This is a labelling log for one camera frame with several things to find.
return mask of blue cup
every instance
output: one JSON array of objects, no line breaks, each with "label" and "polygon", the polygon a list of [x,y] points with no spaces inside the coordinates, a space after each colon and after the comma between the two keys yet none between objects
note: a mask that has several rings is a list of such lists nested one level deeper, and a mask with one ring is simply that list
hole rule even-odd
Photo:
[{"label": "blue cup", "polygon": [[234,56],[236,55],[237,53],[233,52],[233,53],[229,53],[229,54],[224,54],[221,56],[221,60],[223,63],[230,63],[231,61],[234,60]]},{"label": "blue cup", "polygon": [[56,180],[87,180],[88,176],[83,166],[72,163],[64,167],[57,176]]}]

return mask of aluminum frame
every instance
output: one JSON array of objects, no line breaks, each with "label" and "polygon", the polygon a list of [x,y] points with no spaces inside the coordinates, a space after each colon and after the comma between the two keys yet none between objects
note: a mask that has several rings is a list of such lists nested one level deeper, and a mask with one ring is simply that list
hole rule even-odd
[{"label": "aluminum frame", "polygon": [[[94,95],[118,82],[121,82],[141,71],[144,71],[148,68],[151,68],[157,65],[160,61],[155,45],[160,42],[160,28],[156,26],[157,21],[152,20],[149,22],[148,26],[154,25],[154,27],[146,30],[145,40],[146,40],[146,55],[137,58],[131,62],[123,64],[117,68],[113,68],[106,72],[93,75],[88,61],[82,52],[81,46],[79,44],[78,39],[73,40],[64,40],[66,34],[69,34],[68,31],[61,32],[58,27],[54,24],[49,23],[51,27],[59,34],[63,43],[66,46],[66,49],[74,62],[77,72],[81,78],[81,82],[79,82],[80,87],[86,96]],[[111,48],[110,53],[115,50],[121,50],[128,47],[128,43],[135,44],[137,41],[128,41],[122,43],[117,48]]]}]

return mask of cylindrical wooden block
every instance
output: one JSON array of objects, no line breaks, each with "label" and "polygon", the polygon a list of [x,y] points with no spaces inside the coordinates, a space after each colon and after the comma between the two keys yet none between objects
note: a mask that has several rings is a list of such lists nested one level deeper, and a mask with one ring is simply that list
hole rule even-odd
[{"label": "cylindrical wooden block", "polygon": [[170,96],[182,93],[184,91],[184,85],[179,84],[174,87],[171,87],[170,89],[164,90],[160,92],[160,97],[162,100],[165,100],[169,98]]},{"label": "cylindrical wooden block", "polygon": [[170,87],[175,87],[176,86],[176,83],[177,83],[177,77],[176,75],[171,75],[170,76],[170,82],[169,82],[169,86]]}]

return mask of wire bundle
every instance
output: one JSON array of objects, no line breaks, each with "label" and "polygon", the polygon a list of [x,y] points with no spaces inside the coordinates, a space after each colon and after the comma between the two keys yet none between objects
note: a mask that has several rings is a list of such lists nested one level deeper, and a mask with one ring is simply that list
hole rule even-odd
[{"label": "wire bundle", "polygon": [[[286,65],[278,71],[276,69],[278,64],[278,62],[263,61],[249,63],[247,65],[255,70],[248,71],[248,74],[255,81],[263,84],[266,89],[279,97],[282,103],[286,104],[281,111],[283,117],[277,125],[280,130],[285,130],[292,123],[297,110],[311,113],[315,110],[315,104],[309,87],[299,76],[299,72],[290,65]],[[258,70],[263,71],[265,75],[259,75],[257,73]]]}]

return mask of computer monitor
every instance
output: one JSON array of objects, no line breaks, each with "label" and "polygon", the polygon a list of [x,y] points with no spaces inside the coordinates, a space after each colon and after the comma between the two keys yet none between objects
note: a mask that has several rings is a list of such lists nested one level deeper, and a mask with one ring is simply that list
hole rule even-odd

What the exercise asks:
A verbatim copy of all the entries is the expected result.

Completed exercise:
This is a labelling log for one camera frame with several things to find.
return mask of blue cup
every instance
output: one JSON array of objects, no line breaks, each with "label" and "polygon", the polygon a list of [x,y] points with no spaces inside the coordinates, a space after each colon and after the comma between the two keys yet none between objects
note: a mask that has several rings is a list of such lists nested one level deeper, and a mask with one ring is simply that list
hole rule even-odd
Photo:
[{"label": "blue cup", "polygon": [[234,56],[236,55],[237,53],[233,52],[233,53],[229,53],[229,54],[224,54],[221,56],[221,60],[223,63],[230,63],[231,61],[234,60]]},{"label": "blue cup", "polygon": [[56,180],[87,180],[88,176],[83,166],[72,163],[64,167],[57,176]]}]

return mask of aluminum frame
every instance
output: one JSON array of objects, no line breaks, each with "label" and "polygon", the polygon a list of [x,y] points with no spaces inside the coordinates, a space after each colon and after the comma between the two keys yet none between objects
note: a mask that has several rings is a list of such lists nested one level deeper, and a mask with one ring is simply that list
hole rule even-odd
[{"label": "aluminum frame", "polygon": [[[94,95],[118,82],[121,82],[141,71],[144,71],[148,68],[151,68],[157,65],[160,61],[155,45],[160,42],[160,28],[156,26],[157,21],[152,20],[149,22],[148,26],[154,25],[154,27],[146,30],[145,40],[146,40],[146,55],[137,58],[131,62],[123,64],[117,68],[113,68],[106,72],[93,75],[88,61],[82,52],[81,46],[79,44],[78,39],[73,40],[64,40],[66,34],[69,34],[68,31],[61,32],[58,27],[54,24],[49,23],[51,27],[59,34],[63,43],[66,46],[66,49],[74,62],[77,72],[81,78],[81,82],[79,82],[80,87],[86,96]],[[111,48],[110,53],[115,50],[121,50],[128,47],[128,43],[135,44],[137,41],[128,41],[122,43],[117,48]]]}]

return mask of cylindrical wooden block
every instance
output: one JSON array of objects, no line breaks, each with "label" and "polygon", the polygon a list of [x,y] points with no spaces inside the coordinates, a space after each colon and after the comma between the two keys yet none between objects
note: a mask that has several rings is a list of such lists nested one level deeper, and a mask with one ring is simply that list
hole rule even-odd
[{"label": "cylindrical wooden block", "polygon": [[170,96],[182,93],[184,91],[184,85],[179,84],[174,87],[171,87],[170,89],[164,90],[160,92],[160,97],[162,100],[165,100],[169,98]]},{"label": "cylindrical wooden block", "polygon": [[170,87],[175,87],[176,86],[176,83],[177,83],[177,77],[176,75],[171,75],[170,76],[170,82],[169,82],[169,86]]}]

return mask of wire bundle
every instance
output: one JSON array of objects, no line breaks, each with "label" and "polygon", the polygon a list of [x,y] points with no spaces inside the coordinates, a space after each colon and after the comma between the two keys yet none between objects
note: a mask that has several rings is a list of such lists nested one level deeper, and a mask with one ring is simply that list
hole rule even-odd
[{"label": "wire bundle", "polygon": [[[286,65],[278,71],[276,69],[278,64],[278,62],[263,61],[249,63],[247,65],[255,70],[248,71],[248,74],[255,81],[263,84],[266,89],[279,97],[282,103],[286,104],[281,111],[283,117],[277,125],[280,130],[285,130],[292,123],[297,110],[311,113],[315,110],[315,104],[309,87],[299,76],[299,72],[290,65]],[[258,70],[263,71],[265,75],[259,75],[257,73]]]}]

return mask of computer monitor
every instance
output: one JSON array of objects, no line breaks, each with "label" and "polygon", the polygon a list of [x,y] points with no spaces inside the coordinates, a space after each colon and after the comma between the two keys yet none between objects
note: a mask that has several rings is a list of such lists nested one level deeper, and a mask with one ring is simply that list
hole rule even-odd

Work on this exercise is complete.